*REQUIRED ACTION*.
Copy out the lines of the material that include the string "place".

*THE DATA*.
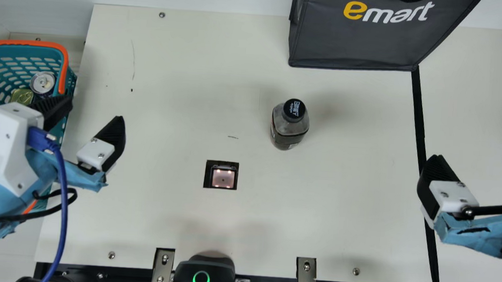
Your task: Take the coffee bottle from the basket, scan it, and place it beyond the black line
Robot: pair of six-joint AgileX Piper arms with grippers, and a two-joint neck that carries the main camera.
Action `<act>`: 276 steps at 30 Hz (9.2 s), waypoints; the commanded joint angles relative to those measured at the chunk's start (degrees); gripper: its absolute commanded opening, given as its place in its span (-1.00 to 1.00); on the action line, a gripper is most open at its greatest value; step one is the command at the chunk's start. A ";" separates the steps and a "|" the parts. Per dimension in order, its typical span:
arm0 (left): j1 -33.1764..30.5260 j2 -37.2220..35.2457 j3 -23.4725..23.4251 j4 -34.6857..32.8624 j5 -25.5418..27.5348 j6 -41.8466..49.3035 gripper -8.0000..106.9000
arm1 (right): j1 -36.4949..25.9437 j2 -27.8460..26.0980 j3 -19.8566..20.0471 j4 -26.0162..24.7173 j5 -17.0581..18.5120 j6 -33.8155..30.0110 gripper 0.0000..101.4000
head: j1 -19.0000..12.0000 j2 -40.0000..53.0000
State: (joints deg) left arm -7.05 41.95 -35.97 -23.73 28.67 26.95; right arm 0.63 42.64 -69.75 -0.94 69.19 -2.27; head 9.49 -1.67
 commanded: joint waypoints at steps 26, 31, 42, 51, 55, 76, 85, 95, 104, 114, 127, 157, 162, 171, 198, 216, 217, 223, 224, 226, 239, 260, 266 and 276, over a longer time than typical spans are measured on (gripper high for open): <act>3.46 -5.37 2.14 4.88 2.61 -5.98 0.71 | 0.00 0.00 0.00 0.00 0.00 0.00 0.79 | -1.57 0.09; 3.35 -5.49 2.13 5.27 2.77 -6.12 0.71 | 0.00 0.00 0.00 0.00 0.00 0.00 0.79 | -1.57 0.09; 3.35 -5.49 2.13 5.27 2.77 -6.12 0.71 | 0.00 0.00 0.00 0.00 0.00 0.00 0.79 | -1.57 0.09; 3.35 -5.49 2.13 5.27 2.77 -6.12 0.71 | 0.00 0.00 0.00 0.00 0.00 0.00 0.79 | -1.57 0.09; 3.35 -5.49 2.13 5.27 2.77 -6.12 0.71 | 0.00 0.00 0.00 0.00 0.00 0.00 0.79 | -1.57 0.09; 3.35 -5.49 2.13 5.27 2.77 -6.12 0.71 | 0.27 8.20 -5.60 2.00 -0.98 -2.29 0.79 | -1.57 0.09; 3.35 -5.49 2.13 5.27 2.77 -6.12 0.71 | -1.35 13.25 -7.74 4.31 -2.36 -5.66 0.79 | -1.57 0.09; 3.35 -5.49 2.13 5.27 2.77 -6.12 0.71 | -2.09 16.96 -8.59 5.17 -4.64 -7.96 0.79 | -1.57 0.09; 3.35 -5.49 2.13 5.27 2.77 -6.12 0.71 | 0.55 18.35 -7.69 3.16 -7.03 -6.34 0.79 | -1.57 0.09; 3.35 -5.49 2.13 5.27 2.77 -6.12 0.71 | 6.95 19.89 -7.07 -0.59 -8.96 -1.76 0.79 | -1.57 0.09; 3.35 -5.49 2.13 5.27 2.77 -6.12 0.71 | 16.91 22.13 -7.15 -4.64 -10.27 4.28 0.79 | -1.57 0.09; 3.35 -5.49 2.13 5.27 2.77 -6.12 0.71 | 28.40 30.44 -7.99 -5.92 -13.97 7.96 0.79 | -1.57 0.09; 3.35 -5.49 2.13 5.27 2.77 -6.12 0.71 | 29.31 31.74 -7.30 -5.90 -15.01 8.25 0.79 | -1.57 0.09; 3.35 -5.49 2.13 5.27 2.77 -6.12 0.71 | 31.27 34.06 -5.65 -6.58 -16.80 9.49 0.79 | -1.57 0.09; 3.35 -5.49 2.13 5.27 2.77 -6.12 0.71 | 33.58 40.42 -1.73 -7.04 -20.97 10.75 0.79 | -1.57 0.09; 3.35 -5.49 2.13 5.27 2.77 -6.12 0.71 | 34.24 43.13 -1.22 -7.45 -21.65 11.11 0.40 | -1.57 0.09; 3.35 -5.49 2.13 5.27 2.77 -6.12 0.71 | 34.26 43.25 -1.24 -7.48 -21.69 11.19 0.27 | -1.57 0.09; 3.35 -5.49 2.13 5.27 2.77 -6.12 0.71 | 34.36 43.73 -1.36 -7.50 -21.91 11.54 -0.52 | -1.57 0.09; 3.35 -5.49 2.13 5.27 2.77 -6.12 0.71 | 34.36 43.76 -1.41 -7.51 -21.89 11.59 -0.66 | -1.57 0.09; 3.35 -5.49 2.13 5.27 2.77 -6.12 0.71 | 34.38 43.75 -1.53 -7.55 -21.81 11.72 -0.92 | -1.57 0.09; 3.35 -5.49 2.13 5.27 2.77 -6.12 0.71 | 34.15 42.62 -3.45 -8.33 -20.65 11.82 -1.00 | -1.57 0.09; 3.35 -5.49 2.13 5.27 2.77 -6.12 0.71 | 32.07 40.66 -9.12 -9.58 -17.93 11.44 -1.00 | -1.57 -18.60; 3.35 -5.49 2.13 5.27 2.77 -6.12 0.71 | 29.31 40.14 -10.41 -9.62 -17.09 10.62 -1.00 | -1.57 -19.91; 3.35 -5.49 2.13 5.27 2.77 -6.12 0.71 | 22.80 39.77 -11.43 -8.82 -16.40 8.83 -1.00 | -1.57 -19.91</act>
State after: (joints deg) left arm -3.70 36.46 -33.85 -18.46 31.44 20.84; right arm 24.44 82.36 -81.13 -9.88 52.87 6.78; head 9.49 -21.45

*FINISHED EXERCISE*.
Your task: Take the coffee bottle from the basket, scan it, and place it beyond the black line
Action `<act>`: 276 steps at 30 Hz (9.2 s), waypoints; the commanded joint angles relative to those measured at the chunk's start (degrees); gripper: its absolute commanded opening, given as its place in its span (-1.00 to 1.00); on the action line, a gripper is most open at its greatest value; step one is the command at the chunk's start. A ";" separates the steps and a "|" the parts. Per dimension in order, its typical span:

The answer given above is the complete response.